Il ricordo della strage in Bosnia da parte del coordinatore di Pax Christi, che ricorda le guerre di oggi, portate avanti anche con armi made in Sardegna.

Sono passati 22 anni dal massacro di Srebrenica, il più grave in Europa dalla fine della seconda guerra mondiale, e bisogna ricordarlo, anche perché le guerre continuano.

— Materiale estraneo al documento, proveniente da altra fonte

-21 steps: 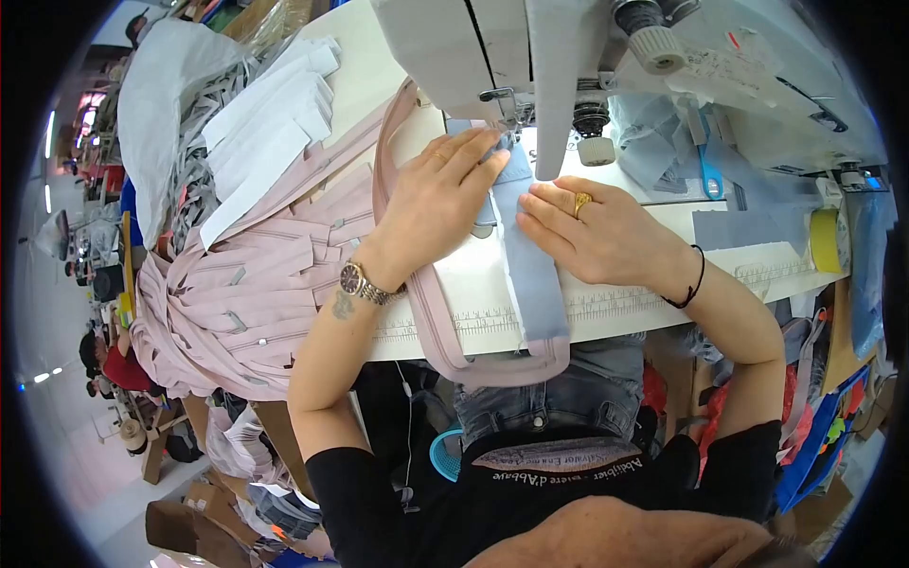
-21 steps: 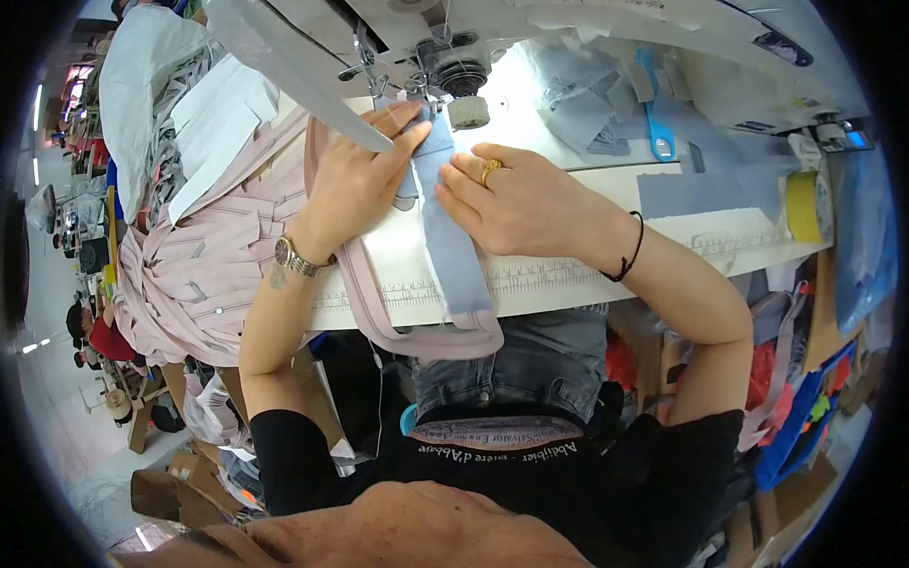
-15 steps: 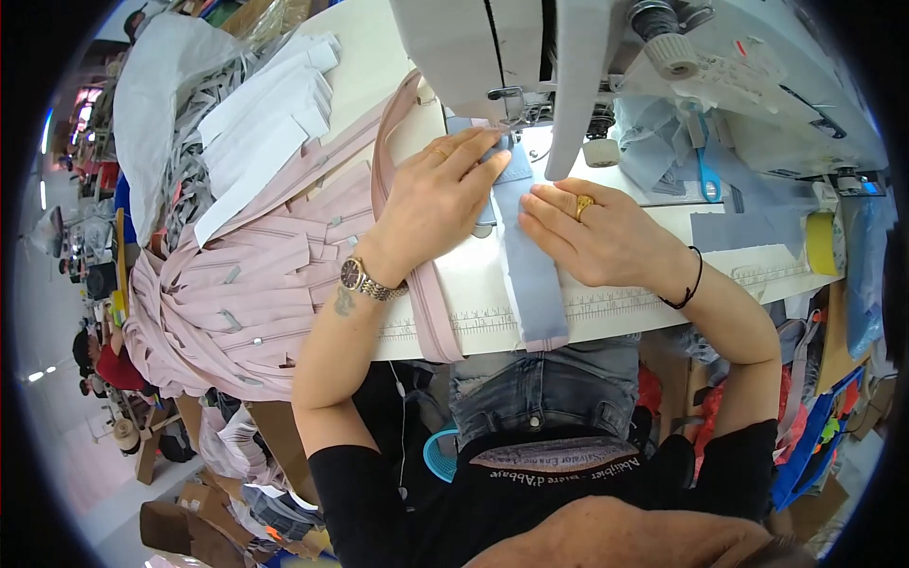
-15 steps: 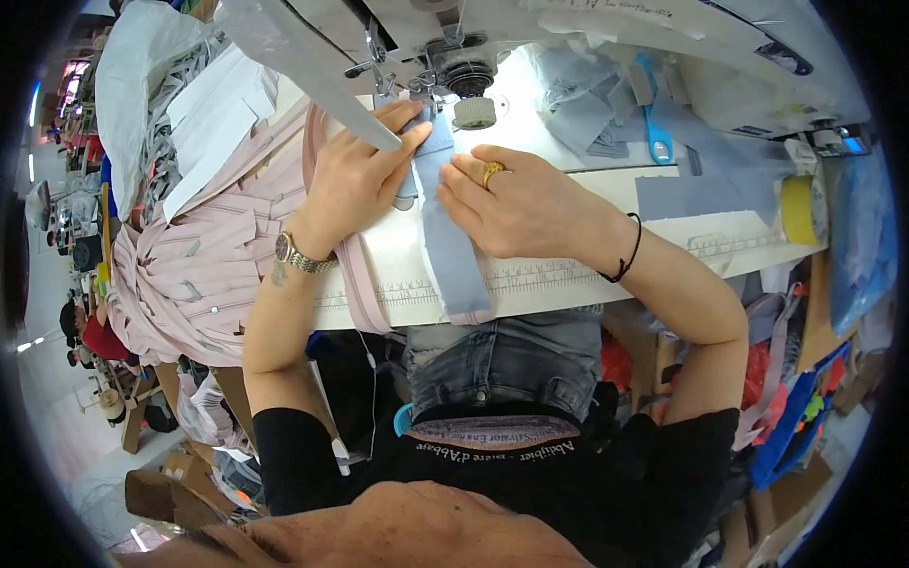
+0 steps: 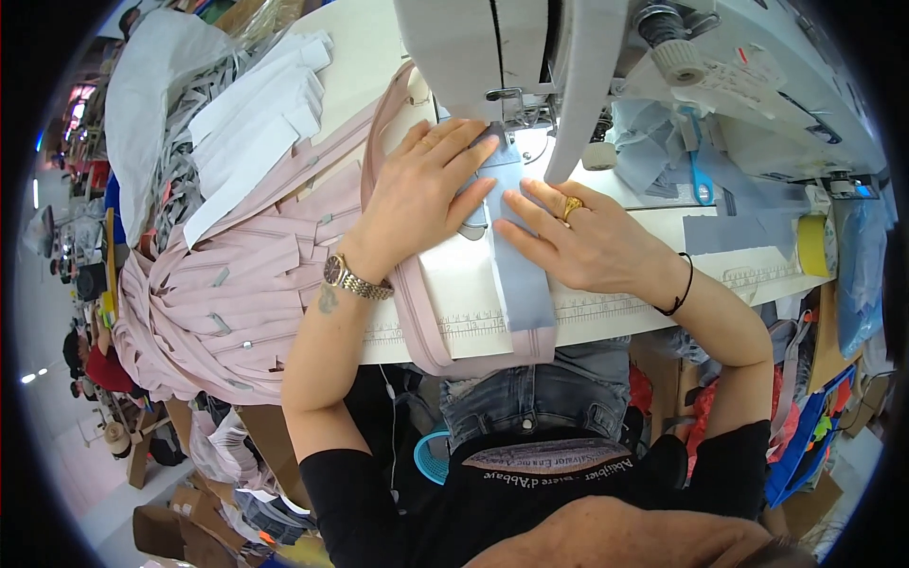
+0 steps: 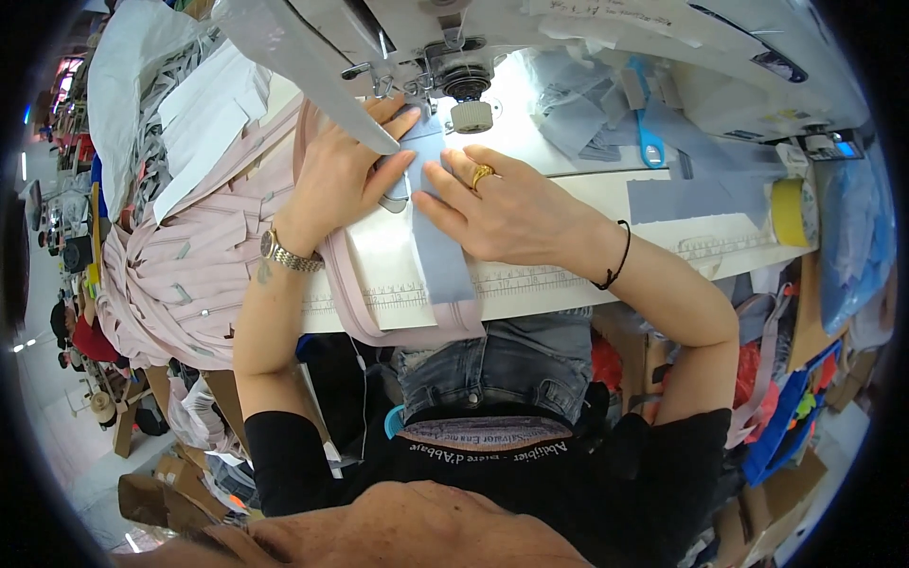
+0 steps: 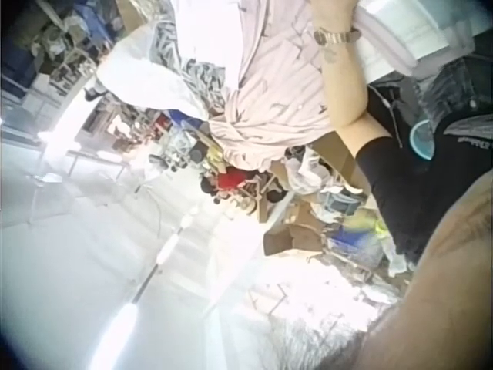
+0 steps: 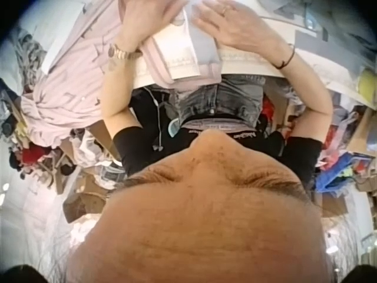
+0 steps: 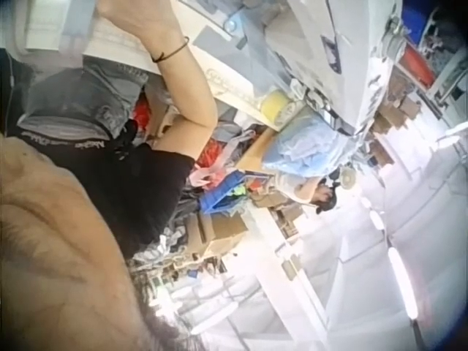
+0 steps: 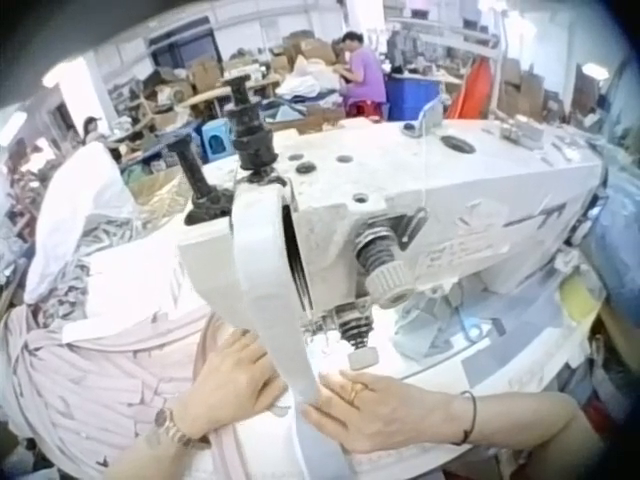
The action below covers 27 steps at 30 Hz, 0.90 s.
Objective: Sewing long strips of material together using an industrial sewing machine.
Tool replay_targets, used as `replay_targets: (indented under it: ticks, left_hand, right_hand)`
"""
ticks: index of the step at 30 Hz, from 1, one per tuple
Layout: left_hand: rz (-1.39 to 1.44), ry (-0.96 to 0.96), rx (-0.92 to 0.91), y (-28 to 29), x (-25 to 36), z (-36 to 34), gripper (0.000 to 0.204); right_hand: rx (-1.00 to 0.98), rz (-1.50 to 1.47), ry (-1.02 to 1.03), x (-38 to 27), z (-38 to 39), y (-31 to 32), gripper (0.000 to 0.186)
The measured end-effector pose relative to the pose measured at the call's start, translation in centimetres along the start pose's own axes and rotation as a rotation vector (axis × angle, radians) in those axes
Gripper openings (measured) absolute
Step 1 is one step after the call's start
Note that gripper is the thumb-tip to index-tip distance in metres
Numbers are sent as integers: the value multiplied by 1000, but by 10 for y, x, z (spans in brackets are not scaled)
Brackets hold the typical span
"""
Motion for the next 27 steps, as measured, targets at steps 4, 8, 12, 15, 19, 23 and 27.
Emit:
replay_targets:
  ticks: [4, 8, 12, 15, 19, 23, 27]
  left_hand:
    - [-41, 91, -37, -5, -12, 1, 32]
    - [-135, 76, 9, -10, -18, 2, 30]
    - [-134, 127, -5, -11, -17, 2, 29]
    - [-103, -42, 68, -8, -9, 3, 32]
    - [-23, -74, 74, -7, -6, 4, 33]
    - [-13, -50, 50, -10, -7, 2, 33]
    - [1, 8, 46, -12, -11, 4, 34]
  right_hand:
    - [-21, -63, -7, -1, -4, -1, 37]
    - [-81, -54, -24, -5, -4, -4, 42]
    - [-136, -108, -25, -3, -6, -5, 43]
    - [-160, -121, -49, -3, -5, -6, 43]
    - [-138, -111, -63, -2, -5, -6, 43]
    - [-132, -87, -80, 3, -4, -5, 42]
    - [-102, -143, -145, 8, -5, -14, 45]
Point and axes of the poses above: each hand's wrist, its own z-axis away from the middle knuckle, its own y-axis out of the back of the hand, x = y × z, the point moved 2 cm from there along -z, towards the middle knuckle, and after that the axes turned 13 degrees about x, right-handed, at the moved point
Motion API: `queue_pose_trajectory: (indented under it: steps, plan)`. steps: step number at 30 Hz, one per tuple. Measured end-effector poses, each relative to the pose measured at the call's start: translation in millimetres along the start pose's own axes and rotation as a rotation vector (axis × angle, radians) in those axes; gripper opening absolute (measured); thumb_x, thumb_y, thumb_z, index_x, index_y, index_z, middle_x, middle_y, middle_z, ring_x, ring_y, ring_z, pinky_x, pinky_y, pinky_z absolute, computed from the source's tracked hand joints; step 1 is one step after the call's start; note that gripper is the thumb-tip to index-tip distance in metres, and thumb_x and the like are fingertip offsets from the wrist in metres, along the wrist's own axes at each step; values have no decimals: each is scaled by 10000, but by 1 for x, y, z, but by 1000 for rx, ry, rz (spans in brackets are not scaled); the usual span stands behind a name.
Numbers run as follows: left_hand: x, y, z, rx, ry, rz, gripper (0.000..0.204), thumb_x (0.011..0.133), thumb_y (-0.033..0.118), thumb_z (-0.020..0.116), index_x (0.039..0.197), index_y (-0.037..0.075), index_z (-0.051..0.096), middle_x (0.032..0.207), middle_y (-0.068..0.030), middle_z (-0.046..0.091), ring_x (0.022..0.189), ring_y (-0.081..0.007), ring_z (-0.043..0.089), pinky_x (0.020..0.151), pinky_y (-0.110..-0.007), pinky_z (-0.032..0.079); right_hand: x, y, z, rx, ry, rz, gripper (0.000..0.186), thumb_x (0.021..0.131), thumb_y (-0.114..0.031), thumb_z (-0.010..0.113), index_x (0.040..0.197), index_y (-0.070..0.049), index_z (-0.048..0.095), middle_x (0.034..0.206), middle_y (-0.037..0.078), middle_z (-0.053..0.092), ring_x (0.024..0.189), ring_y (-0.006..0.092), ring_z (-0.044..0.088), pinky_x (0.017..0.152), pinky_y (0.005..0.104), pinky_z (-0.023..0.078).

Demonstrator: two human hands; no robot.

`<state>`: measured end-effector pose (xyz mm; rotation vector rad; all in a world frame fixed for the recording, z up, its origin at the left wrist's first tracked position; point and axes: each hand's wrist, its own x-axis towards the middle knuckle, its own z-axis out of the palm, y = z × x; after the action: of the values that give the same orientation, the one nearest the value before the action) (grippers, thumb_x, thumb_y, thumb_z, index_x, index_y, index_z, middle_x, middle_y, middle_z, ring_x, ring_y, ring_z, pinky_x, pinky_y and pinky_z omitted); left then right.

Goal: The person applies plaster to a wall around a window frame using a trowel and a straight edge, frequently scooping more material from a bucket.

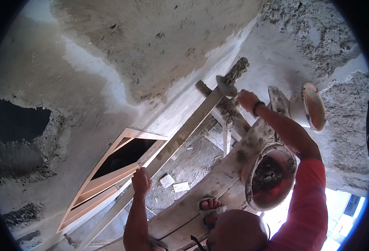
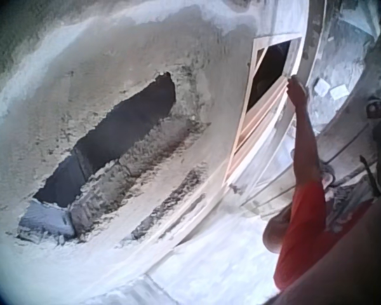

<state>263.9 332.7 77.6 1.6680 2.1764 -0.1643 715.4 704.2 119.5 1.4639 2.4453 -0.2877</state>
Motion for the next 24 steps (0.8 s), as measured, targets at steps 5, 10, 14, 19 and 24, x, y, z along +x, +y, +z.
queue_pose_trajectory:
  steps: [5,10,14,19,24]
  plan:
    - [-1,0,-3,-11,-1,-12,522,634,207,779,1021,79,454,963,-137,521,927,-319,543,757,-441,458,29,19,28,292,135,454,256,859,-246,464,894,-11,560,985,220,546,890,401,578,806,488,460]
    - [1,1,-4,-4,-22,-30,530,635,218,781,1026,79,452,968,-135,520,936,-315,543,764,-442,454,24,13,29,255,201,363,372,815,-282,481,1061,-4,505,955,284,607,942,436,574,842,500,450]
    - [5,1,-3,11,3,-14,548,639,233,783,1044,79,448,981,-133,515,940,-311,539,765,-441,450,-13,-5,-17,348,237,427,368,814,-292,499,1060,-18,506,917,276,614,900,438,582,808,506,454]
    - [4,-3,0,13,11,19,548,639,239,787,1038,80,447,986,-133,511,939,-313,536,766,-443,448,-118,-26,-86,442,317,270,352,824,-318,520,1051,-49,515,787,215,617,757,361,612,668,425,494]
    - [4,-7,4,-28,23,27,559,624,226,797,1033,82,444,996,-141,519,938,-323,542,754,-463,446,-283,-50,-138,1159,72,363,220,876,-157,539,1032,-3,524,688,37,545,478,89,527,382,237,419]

Lo ricorda don Renato Sacco, coordinatore nazionale di Pax Christi, che parla delle "Oltre 8mila persone uccise e sepolte nelle fosse comuni. È doveroso ricordare e non dimenticare. Soprattutto non dimenticare le vittime". La guerra in Bosnia Erzegovina ha lasciato tracce indelebili, don Sacco aggiunge di aver "avuto modo di incontrare in questi anni alcuni familiari delle vittime di Srebrenica" e "sempre quando si guarda a una guerra bisogna partire dalle vittime.
Inoltre, è necessario "ricordare e guardare anche alle guerre di oggi, partendo dalle vittime". "Perché- osserva ancora- se le guerre le fanno gli altri, è più facile condannarle. Se siamo coinvolti in qualche modo anche noi è più difficile averne notizia ed è più difficile condannarle: Afghanistan, Iraq, Yemen". Qui ad esempio "bombardamenti da parte dell'Arabia Saudita anche con bombe made in Italy. Da tanto tempo lo denunciamo: bombe della Rwm di Domusnovas, in Sardegna, continuano a partire per Riyad", per cui “molti oggi faranno memoria del massacro di Srebrenica e avranno parole di condanna e impegno perché certe cose non succedano più. Poi però le scelte di guerra continuano a essere quelle più vincenti".